Marathon of Forts


 With the warm weather this week my office windows have been flung wide open. Once or twice a day, babbling French voices drift into the open window. The musical voices of neighbors taking their daily constitutional in groups of two and three. Their singsong banter sets the pace of the walk, slowing when discussing a juicy subject and zipping along as they get animated about a hot point.

Just before noon I’ll hear the swish of rubber on the pavement. That’s my neighbor on his 1950s bike going to collect his lunch time baguette. Eight minutes later he’ll pass back by - unless there is a crowd at the bakery or there has been some really juicy village news to catch up on. 

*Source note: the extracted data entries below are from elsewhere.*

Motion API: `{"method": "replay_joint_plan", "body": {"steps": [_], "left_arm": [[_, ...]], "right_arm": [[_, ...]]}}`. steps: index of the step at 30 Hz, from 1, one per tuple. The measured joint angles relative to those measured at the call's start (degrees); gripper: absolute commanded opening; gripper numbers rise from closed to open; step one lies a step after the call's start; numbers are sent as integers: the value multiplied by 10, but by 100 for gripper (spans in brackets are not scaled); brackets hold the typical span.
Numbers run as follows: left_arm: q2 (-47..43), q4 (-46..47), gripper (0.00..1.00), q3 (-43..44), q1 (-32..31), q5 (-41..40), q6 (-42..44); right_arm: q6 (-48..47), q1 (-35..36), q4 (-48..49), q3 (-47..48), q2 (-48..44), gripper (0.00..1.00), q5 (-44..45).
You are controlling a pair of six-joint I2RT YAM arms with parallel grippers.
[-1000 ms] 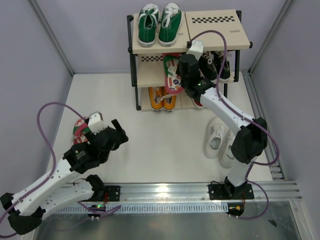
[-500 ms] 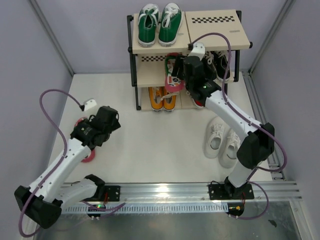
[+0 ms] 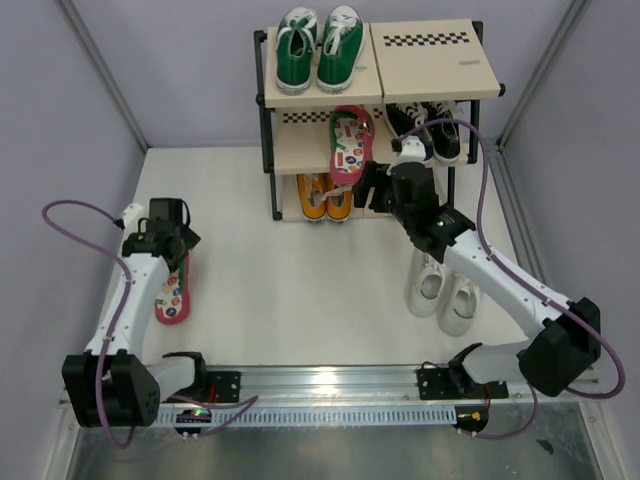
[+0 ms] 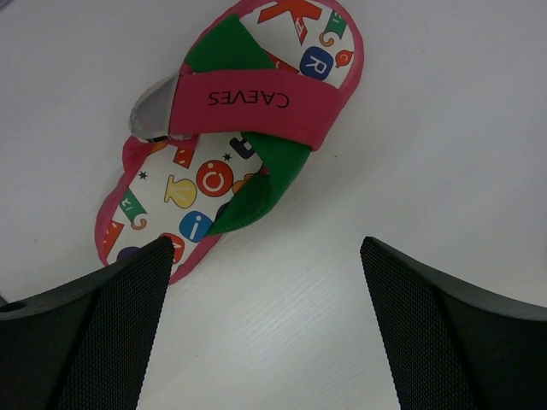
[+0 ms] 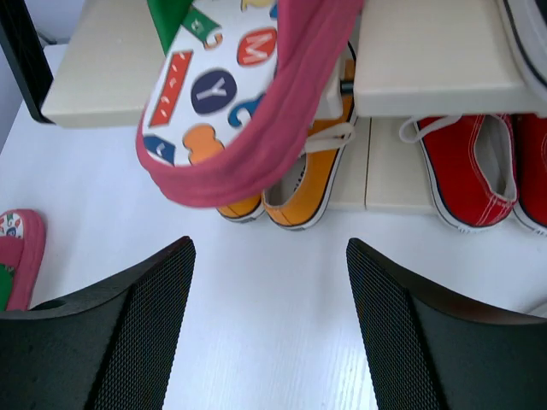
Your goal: Place and organize the shoes onto the shoe shelf
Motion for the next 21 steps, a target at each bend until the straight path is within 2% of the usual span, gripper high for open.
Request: {"method": "replay_joint_plan", "body": {"steps": [5, 12, 15, 21], "left_arm": [[27, 68, 86, -61, 23, 13, -17], [52, 141, 83, -90, 32, 22, -24], [64, 178, 73, -103, 34, 31, -25], [102, 229, 72, -113, 34, 36, -24]], "right_arm": [[16, 0, -18, -66, -61, 76, -28], [29, 0, -28, -107, -139, 77, -35], [29, 0, -36, -116, -147, 77, -35], [29, 0, -52, -123, -147, 77, -35]]}}
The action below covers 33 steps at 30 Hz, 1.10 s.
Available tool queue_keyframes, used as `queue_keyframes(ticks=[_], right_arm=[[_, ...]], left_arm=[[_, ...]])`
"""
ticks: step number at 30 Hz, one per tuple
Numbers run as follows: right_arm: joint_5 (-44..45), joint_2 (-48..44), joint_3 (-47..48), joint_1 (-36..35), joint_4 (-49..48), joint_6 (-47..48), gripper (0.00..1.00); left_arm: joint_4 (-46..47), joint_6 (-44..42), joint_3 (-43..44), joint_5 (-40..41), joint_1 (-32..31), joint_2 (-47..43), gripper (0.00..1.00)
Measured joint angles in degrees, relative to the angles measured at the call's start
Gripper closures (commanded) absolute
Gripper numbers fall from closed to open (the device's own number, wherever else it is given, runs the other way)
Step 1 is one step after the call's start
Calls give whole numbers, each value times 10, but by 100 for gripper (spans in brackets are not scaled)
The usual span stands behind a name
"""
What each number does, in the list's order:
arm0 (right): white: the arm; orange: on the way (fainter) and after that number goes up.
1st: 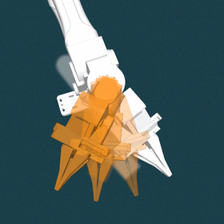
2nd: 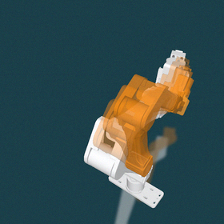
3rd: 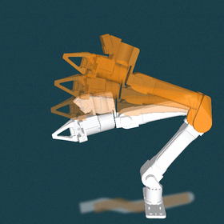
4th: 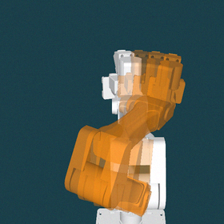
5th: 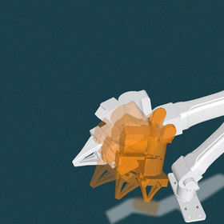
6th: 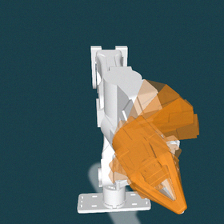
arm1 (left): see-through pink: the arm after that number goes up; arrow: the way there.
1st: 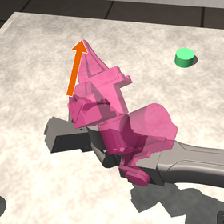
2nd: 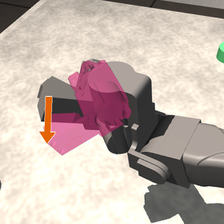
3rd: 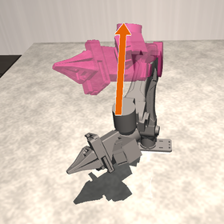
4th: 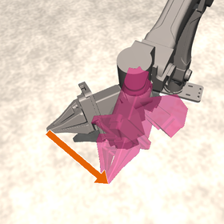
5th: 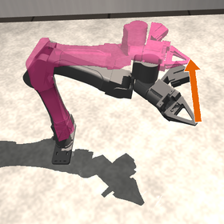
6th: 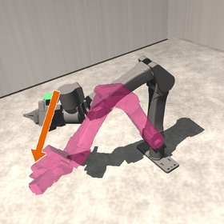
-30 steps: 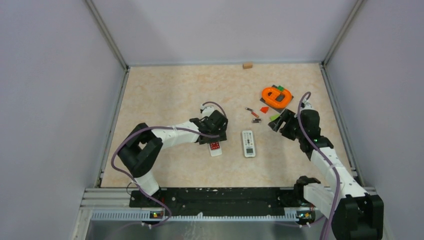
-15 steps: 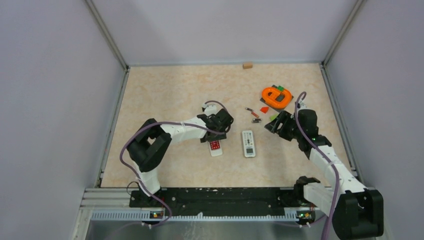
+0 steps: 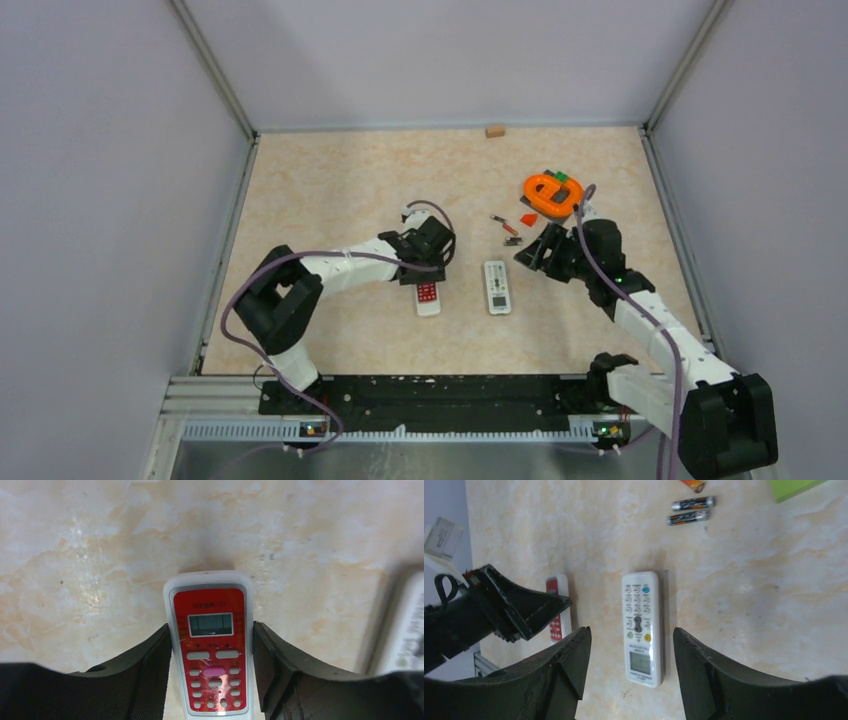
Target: Load the batteries into the remote control
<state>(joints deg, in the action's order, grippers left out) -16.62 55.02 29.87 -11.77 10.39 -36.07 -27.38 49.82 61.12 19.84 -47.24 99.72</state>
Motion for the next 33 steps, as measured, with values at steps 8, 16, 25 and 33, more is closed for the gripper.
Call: queue_keyframes(ticks=[8, 16, 25, 33], right_arm=[[-10, 3, -28, -153, -142, -76, 21], [0, 29, -38, -263, -365, -162, 8], [-19, 98, 11, -290, -481, -227, 13], [-59, 128, 15, -304, -583, -262, 40]], left_arm=[[102, -92, -12, -195, 88, -134, 86], [187, -106, -12, -394, 153, -232, 85], [292, -28, -28, -521, 160, -273, 86], [348, 28, -57, -536, 161, -302, 76]])
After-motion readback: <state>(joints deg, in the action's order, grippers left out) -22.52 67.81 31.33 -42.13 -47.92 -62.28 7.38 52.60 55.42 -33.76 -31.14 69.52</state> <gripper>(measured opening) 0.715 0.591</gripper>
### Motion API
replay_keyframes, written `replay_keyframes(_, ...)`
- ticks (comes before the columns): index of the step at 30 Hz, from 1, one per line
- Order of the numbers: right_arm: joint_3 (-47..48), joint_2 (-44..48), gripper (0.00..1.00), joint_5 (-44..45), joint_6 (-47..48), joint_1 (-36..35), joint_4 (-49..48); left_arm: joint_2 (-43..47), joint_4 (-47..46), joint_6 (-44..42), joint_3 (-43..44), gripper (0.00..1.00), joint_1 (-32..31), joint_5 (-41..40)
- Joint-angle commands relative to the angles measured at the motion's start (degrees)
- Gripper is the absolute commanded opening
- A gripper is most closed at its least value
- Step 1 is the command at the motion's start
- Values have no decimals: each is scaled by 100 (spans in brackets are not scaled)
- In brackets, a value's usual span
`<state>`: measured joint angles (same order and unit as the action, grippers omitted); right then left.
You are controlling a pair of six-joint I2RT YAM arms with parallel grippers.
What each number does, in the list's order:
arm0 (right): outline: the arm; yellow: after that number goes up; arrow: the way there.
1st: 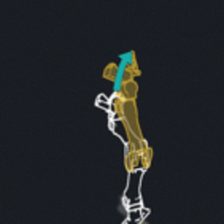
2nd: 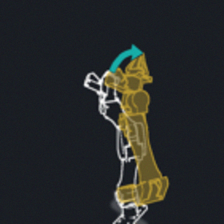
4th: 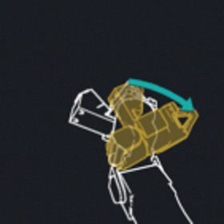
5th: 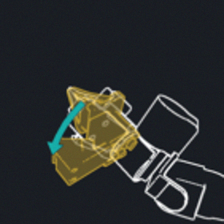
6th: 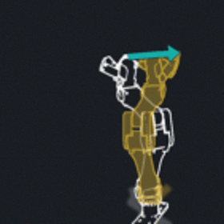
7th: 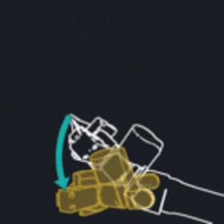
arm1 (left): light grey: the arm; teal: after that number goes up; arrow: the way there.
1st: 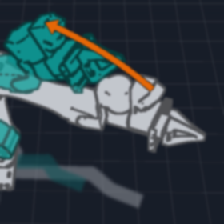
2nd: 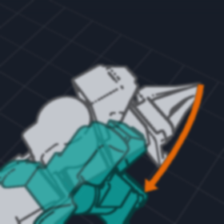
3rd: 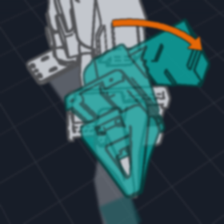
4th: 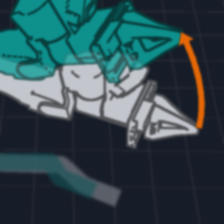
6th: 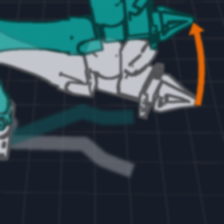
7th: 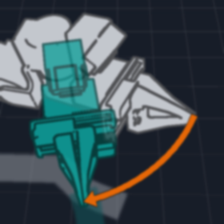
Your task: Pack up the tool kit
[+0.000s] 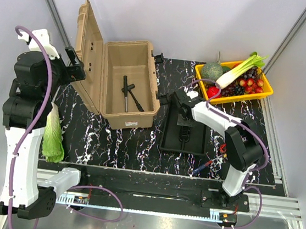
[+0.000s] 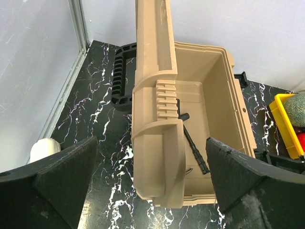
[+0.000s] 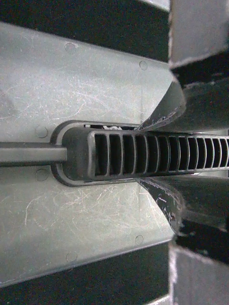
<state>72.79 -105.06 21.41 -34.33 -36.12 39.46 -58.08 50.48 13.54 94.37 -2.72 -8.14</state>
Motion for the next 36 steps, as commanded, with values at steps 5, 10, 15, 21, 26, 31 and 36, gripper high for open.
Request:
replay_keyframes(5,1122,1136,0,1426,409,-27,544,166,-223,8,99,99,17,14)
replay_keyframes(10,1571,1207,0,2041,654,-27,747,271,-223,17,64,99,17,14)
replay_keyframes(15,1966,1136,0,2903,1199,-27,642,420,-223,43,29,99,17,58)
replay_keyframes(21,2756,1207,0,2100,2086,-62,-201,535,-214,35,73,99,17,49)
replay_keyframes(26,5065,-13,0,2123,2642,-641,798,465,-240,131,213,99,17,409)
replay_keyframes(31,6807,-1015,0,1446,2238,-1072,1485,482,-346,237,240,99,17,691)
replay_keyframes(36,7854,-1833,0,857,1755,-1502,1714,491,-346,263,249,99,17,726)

On weekend days a sharp shout of “Right ,right, right” will be accompanied with the fast swoosh of many bike tires. The local bike club has passed by and doesn’t want to miss the right turn onto the bridge that starts the return loop.

Yesterday, the gentle audible rhythm of my days was completely torn asunder. Yesterday the Marathon of Forts passed in front of our home. No sky scrappers of NYC, no encouraging crowds of the streets of Boston. This a marathon that starts in our nearest neighboring village, Brantome, passing under the 13th century abbey, entering a forest that has seen the passage of cave painting humans and Roman invaders, skimming rolling farm fields, and tucking back along the tranquil Dronne River and her 12th century bridge that will funnel the participants through the tiny alleys of Bourdeilles, finishing along her elegant 18th century ramparts.
 


Imagine this tiny village of 350 inhabitants invaded by 1600 runners, walkers and all terrain bikers - accompanied by their support teams of friends and family. 
 


Sunday morning the sweet babble of my neighbors was turned into a torrent of shouts and mumblings, swishing wheels and squishy shoes (the forest is muddy), snorts and gasping. Seeing the chateau of Bourdeilles in the distance the participants knew that they were in the home stretch. No one had the energy left to gossip, the end was in sight and there was awaiting a meal of local products and something cold to drink. This stream of humanity was focused.
 

Here it is Monday, the weather is still glorious, the windows are open, and there is nothing more than a whisper along the street.  Yesterday’s breezes have carried away the crush of noise of just another one of those funny things that pass through our small village in France.